LA DÉFORESTATION

Le couvert forestier ivoirien est fortement dégradé.

FACTEURS DE DÉFORESTATION

Selon l’étude « Analyse qualitative des facteurs de déforestation et de dégradation des forêts de Côte d’Ivoire » (BNETD, 2016),
les facteurs directs de déforestation se classent par ordre d’importance comme suit :

Agriculture (Cacao, hévéa, palmier, anacarde, etc.) : 62% ;
Exploitation forestière (Exploitation de bois d’œuvre, charbon de bois) : 18% ;
Extension des infrastructures : 10% ;
Exploitation minière : 8% ;
Feux de brousse : 3% ;

Le facteur principal qu’est l’agriculture, se matérialise selon une dynamique particulière.

Ainsi, la forêt naturelle est d’abord remplacée par des cacaoyères. Ensuite, du fait de la baisse de la fertilité, au fil du temps, l’on assiste à un abandon progressif des vieilles cacaoyères qui sont alors recolonisées par des jachères comprenant des arbres. Enfin, ces forêts secondaires ou jachères sont reconverties en d’autres cultures notamment l’hévéa.

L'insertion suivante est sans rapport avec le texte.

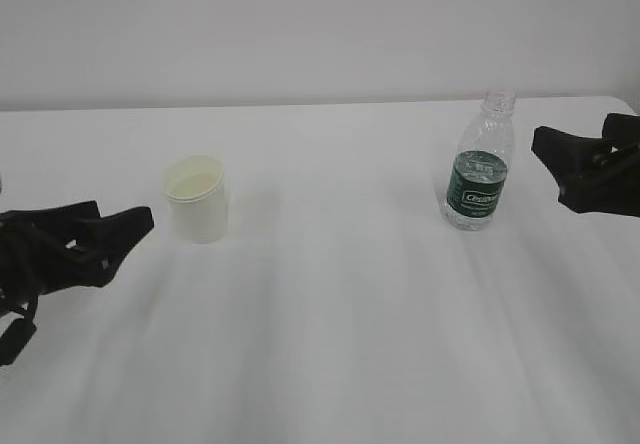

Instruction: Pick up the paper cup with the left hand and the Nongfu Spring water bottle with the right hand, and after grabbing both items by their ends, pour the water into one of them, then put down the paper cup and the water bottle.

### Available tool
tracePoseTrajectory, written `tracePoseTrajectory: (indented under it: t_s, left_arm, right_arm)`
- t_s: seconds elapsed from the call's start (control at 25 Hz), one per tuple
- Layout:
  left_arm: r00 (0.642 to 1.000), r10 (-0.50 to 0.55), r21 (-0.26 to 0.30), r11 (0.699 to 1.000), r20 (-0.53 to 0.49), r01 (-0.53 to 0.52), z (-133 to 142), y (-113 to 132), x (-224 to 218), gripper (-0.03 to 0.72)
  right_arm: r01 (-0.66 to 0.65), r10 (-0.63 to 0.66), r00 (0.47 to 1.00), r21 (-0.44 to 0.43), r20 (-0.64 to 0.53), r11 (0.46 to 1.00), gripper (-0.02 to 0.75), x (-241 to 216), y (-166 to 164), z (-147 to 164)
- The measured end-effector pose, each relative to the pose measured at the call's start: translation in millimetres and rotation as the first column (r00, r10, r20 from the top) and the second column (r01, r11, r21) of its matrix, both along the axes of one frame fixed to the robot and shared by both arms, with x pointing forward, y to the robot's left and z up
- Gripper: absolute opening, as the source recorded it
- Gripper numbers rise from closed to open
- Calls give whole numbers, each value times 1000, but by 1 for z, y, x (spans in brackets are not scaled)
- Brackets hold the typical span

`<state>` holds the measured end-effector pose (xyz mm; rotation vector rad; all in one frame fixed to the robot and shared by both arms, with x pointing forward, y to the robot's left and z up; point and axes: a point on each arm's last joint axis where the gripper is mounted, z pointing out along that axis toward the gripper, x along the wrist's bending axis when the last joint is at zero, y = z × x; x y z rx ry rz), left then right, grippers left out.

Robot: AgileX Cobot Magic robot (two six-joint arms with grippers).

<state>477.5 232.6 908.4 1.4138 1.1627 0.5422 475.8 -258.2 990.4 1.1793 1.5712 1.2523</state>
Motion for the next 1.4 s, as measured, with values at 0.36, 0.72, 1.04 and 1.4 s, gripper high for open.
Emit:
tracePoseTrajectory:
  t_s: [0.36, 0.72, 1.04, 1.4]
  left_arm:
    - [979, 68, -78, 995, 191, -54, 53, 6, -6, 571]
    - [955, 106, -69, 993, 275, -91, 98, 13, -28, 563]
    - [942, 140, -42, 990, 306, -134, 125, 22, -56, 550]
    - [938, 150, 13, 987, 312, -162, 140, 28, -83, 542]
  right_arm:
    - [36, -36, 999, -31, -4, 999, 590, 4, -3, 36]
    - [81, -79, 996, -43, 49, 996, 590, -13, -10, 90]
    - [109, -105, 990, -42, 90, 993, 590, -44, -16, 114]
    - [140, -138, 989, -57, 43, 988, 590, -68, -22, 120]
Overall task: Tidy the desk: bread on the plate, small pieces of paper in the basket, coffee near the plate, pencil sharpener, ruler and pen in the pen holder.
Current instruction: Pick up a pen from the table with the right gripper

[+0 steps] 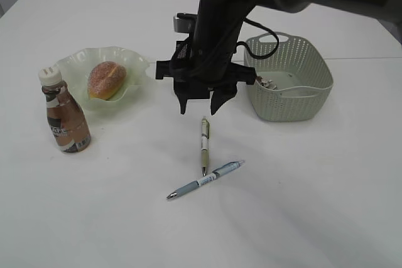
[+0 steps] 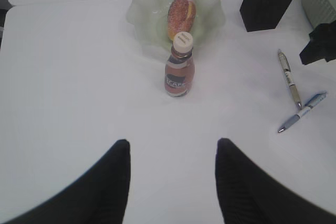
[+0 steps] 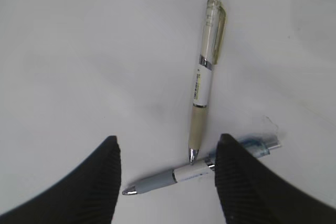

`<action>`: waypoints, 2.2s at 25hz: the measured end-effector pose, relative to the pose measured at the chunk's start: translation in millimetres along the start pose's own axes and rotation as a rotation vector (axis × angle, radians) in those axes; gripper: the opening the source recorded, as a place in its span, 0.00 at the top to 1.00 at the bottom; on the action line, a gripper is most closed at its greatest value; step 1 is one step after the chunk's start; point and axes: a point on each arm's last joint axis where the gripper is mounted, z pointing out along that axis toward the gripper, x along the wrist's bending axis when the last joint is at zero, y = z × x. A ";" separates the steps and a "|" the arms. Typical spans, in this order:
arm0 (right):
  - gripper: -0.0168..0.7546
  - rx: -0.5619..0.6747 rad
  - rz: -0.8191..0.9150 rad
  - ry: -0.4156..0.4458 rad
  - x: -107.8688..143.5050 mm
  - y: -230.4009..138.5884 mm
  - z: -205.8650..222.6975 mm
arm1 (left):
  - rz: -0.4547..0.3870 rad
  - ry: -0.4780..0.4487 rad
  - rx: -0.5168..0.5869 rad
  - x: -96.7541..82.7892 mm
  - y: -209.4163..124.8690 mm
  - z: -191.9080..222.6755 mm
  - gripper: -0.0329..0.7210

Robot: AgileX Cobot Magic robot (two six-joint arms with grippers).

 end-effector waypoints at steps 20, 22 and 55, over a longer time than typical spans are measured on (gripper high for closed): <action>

Ces facteurs directs sont soutenus par des facteurs indirects qui influencent largement sur leurs survenues. Ce sont par ordre d’importance :
Facteurs économiques (attractivité économique, régularité des revenus) : 36% ;
Facteurs politiques et institutionnels (crise politique, faible application des lois) : 35% ;
Facteurs démographiques (accroissement naturel, migration) : 24% ;
Facteurs technologiques : 4% ;
Facteurs culturels : 1%.

Ces facteurs de déforestation peuvent être schématisés ci-après :

IMPACTS DE LA DÉFORESTATION

Les conséquences de la destruction des forêts en Côte d’Ivoire sont énormes.

La perturbation du microclimat et du cycle des pluies entrainant une baisse de la production agricole qui affecte la croissance économique ;

L’érosion et baisse de la fertilité des sols ;

La dégradation de la couverture forestière des bassins versant et la désorganisation du réseau hydrographique ;

L’effritement de la biodiversité ;

La disparition de l’habitat des animaux, exacerbant les conflits hommes-faunes ;

Le réchauffement climatique.

ACTIONS INITIÉES POUR LUTTER CONTRE LA DÉFORESTATION

Toutefois, la Côte d’Ivoire, qui a connu un fort recul de sa couverture forestière, a pris des actes majeurs pour inverser la tendance de la déforestation. A savoir :

L’adoption de la Stratégie Nationale Redd+, comprenant l’option stratégique « agriculture zéro déforestation », en novembre 2017 ;

La signature du Cadre d’Actions Communes de l’Initiative Cacao et Forêts en novembre 2017, à Bonn, Allemagne, entre les Gouvernements de la Côte d’Ivoire et du Ghana et une trentaine d’entreprises du secteur du cacao et du chocolat ; cette initiative vise à éliminer la déforestation de la chaine d’approvisionnement du cacao ;

L’adoption de la Politique de Préservation, de Réhabilitation et d’Extension des Forêts, en mai 2018, visant à porter le taux de couverture forestière de 11% en 2015, à 20% à l’horizon 2030. Cette politique a été déclinée en stratégie en janvier 2019dont le coût global a été évalué à un milliard d’euros.

La relance du processus de négociations de l’Accord de Partenariat Volontaire (APV) FLEGT avec l’Union européenne en 2020 avec pour objectif de conclure l’accord en 2022 et d’engager sa mise en œuvre pour garantir la légalité et la traçabilité du bois ivoirien.